ECLI:NL:CRVB:2014:830
Centrale Raad van Beroep
- Hoger beroep
- Rechtspraak.nl
Beëindiging van ziekengeld en geschiktheid voor arbeid na ziekte
In deze zaak heeft de Centrale Raad van Beroep op 5 maart 2014 uitspraak gedaan in hoger beroep over de beëindiging van de ziekengelduitkering van appellant. Appellant was eerder in aanmerking gekomen voor een uitkering op grond van de Werkloosheidswet, maar meldde zich op 29 november 2012 ziek. Het Uwv kende appellant een Ziektewet-uitkering toe, maar beëindigde deze per 14 december 2012, omdat appellant weer geschikt werd geacht voor zijn werk. Appellant maakte bezwaar tegen deze beslissing, maar het Uwv handhaafde het besluit. De voorzieningenrechter van de rechtbank Noord-Holland verklaarde het beroep van appellant ongegrond, wat leidde tot het hoger beroep bij de Centrale Raad van Beroep.
Tijdens de zitting op 22 januari 2014 heeft appellant zijn standpunt toegelicht, terwijl het Uwv werd vertegenwoordigd door E.C. van der Meer. Appellant stelde dat hij door zijn ziekte meer beperkingen ondervond dan het Uwv had aangenomen en verzocht om een deskundigenonderzoek. De Raad oordeelde dat er geen nieuwe gegevens waren die de medische beoordeling van het Uwv in twijfel trokken. De Raad bevestigde dat het Uwv zorgvuldig had gehandeld en dat er geen aanleiding was om aan te nemen dat appellant meer beperkingen had dan vastgesteld.
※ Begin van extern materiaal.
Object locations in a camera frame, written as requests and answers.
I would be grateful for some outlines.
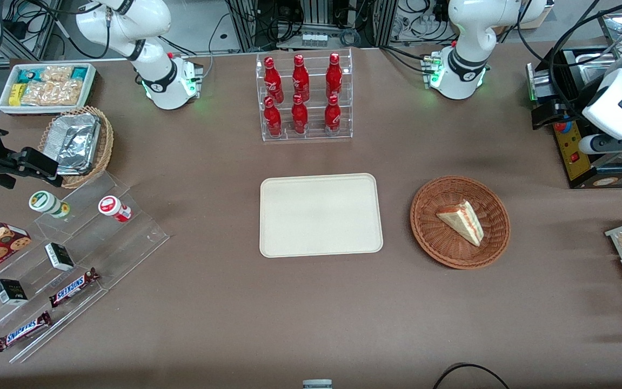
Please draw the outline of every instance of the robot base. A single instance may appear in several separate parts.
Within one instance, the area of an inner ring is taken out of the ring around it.
[[[424,74],[424,84],[427,89],[435,89],[447,98],[466,99],[481,86],[486,69],[481,70],[479,76],[471,81],[462,81],[447,64],[447,56],[451,51],[452,47],[445,47],[441,51],[432,52],[429,62],[422,61],[422,69],[433,72]]]
[[[143,82],[145,93],[152,99],[156,106],[162,109],[176,109],[187,103],[190,99],[200,97],[200,89],[203,84],[203,68],[195,67],[192,62],[175,57],[172,61],[177,66],[177,77],[167,86],[163,92],[150,91]]]

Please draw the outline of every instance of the red-labeled bottle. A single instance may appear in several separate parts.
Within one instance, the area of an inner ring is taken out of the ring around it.
[[[309,111],[304,105],[304,100],[300,94],[294,95],[294,106],[291,108],[291,117],[294,120],[294,131],[299,135],[304,135],[309,128]]]
[[[325,74],[325,95],[330,98],[332,95],[340,96],[342,93],[342,69],[340,68],[340,55],[336,52],[330,54],[330,66],[327,67]]]
[[[311,98],[311,83],[309,82],[309,71],[304,66],[304,56],[294,55],[294,73],[291,75],[294,81],[294,93],[300,94],[303,101]]]
[[[325,108],[325,133],[335,136],[340,132],[340,115],[342,111],[337,105],[337,95],[332,95],[327,99]]]
[[[284,101],[284,92],[282,92],[282,78],[275,69],[275,62],[272,57],[265,57],[265,88],[268,95],[275,99],[275,103],[281,104]]]
[[[279,138],[282,136],[282,117],[279,115],[279,110],[275,106],[275,101],[270,96],[265,96],[263,102],[265,104],[263,116],[265,116],[268,133],[273,138]]]

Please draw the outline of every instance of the bottle display rack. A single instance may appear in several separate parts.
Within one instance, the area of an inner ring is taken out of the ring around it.
[[[337,52],[340,55],[340,68],[342,69],[342,93],[338,96],[338,106],[342,110],[340,117],[340,130],[337,135],[330,136],[325,133],[325,108],[327,106],[327,96],[325,95],[325,73],[330,64],[330,54]],[[307,101],[306,108],[309,113],[309,125],[305,135],[299,135],[294,131],[291,118],[291,108],[293,106],[292,96],[294,86],[291,75],[294,72],[293,58],[282,58],[274,54],[258,54],[256,57],[256,84],[258,91],[258,108],[260,111],[260,128],[263,141],[285,141],[285,140],[310,140],[310,139],[337,139],[352,138],[353,136],[353,87],[352,87],[352,51],[350,49],[335,51],[309,51],[301,52],[304,55],[304,64],[309,72],[311,96]],[[277,104],[279,114],[282,116],[282,136],[273,138],[267,131],[263,111],[265,106],[263,99],[267,96],[265,88],[265,66],[263,59],[271,56],[275,60],[275,67],[282,78],[282,89],[284,101]]]

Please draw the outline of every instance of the white container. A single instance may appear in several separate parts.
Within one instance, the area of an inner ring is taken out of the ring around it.
[[[103,197],[97,204],[97,209],[101,214],[111,216],[121,223],[128,222],[128,219],[133,216],[130,207],[121,203],[121,200],[116,196]]]
[[[32,210],[50,214],[56,219],[60,219],[71,212],[71,206],[69,206],[68,203],[62,202],[53,194],[46,192],[46,190],[35,192],[30,197],[28,205]]]
[[[78,103],[75,105],[49,105],[49,106],[13,106],[9,105],[9,97],[10,97],[10,89],[17,81],[17,77],[20,74],[21,70],[31,69],[34,67],[44,67],[44,66],[74,66],[74,67],[86,67],[88,68],[88,73],[85,74],[85,79],[83,80],[83,88],[81,89],[81,95],[78,98]],[[9,79],[6,81],[6,86],[4,87],[4,91],[1,93],[0,98],[0,111],[7,113],[9,115],[44,115],[44,114],[52,114],[52,113],[61,113],[70,111],[71,109],[83,108],[85,106],[86,101],[88,101],[88,97],[90,95],[90,90],[92,88],[92,81],[94,80],[96,70],[95,67],[87,62],[43,62],[37,64],[22,64],[15,65],[10,69]]]
[[[372,175],[284,177],[260,185],[260,252],[267,258],[375,253],[382,247]]]

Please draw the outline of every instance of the snickers bar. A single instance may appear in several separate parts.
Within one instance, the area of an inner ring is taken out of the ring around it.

De Centrale Raad van Beroep concludeerde dat het hoger beroep niet slaagde en bevestigde de uitspraak van de voorzieningenrechter. De Raad oordeelde dat er geen proceskostenveroordeling nodig was. De uitspraak werd gedaan door een meervoudige kamer, met H.G. Rottier als voorzitter en M. Greebe en C.C.W. Lange als leden, in aanwezigheid van griffier D. Heeremans.